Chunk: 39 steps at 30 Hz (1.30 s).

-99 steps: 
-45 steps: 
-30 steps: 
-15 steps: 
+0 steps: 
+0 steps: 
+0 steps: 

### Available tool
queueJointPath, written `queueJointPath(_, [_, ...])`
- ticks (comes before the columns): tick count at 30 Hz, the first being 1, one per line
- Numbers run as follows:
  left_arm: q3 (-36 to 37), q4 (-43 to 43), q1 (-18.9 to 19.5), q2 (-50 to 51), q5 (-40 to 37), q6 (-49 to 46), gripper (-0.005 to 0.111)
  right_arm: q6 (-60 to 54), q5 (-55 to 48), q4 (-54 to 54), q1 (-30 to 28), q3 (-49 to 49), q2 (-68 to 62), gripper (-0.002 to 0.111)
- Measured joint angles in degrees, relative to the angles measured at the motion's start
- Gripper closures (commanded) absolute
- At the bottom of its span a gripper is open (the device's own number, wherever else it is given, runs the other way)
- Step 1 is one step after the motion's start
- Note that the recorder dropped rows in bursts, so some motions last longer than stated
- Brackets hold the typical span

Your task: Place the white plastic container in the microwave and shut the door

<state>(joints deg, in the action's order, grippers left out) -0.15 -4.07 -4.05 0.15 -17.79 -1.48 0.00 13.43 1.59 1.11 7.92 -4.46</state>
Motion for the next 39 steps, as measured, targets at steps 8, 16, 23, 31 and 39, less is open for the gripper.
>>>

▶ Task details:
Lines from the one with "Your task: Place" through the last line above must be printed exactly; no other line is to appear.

▶ Result for this task:
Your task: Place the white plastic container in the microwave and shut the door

<state>(joints deg, in the action's order, grippers left out) -0.15 -4.07 -4.05 0.15 -17.79 -1.48 0.00 13.43 1.59 1.11 7.92 -4.46</state>
Motion for the next 39 steps, as measured, targets at steps 8, 16, 23, 31 and 39, less is open for the gripper.
>>>

Nothing more belongs to this exercise.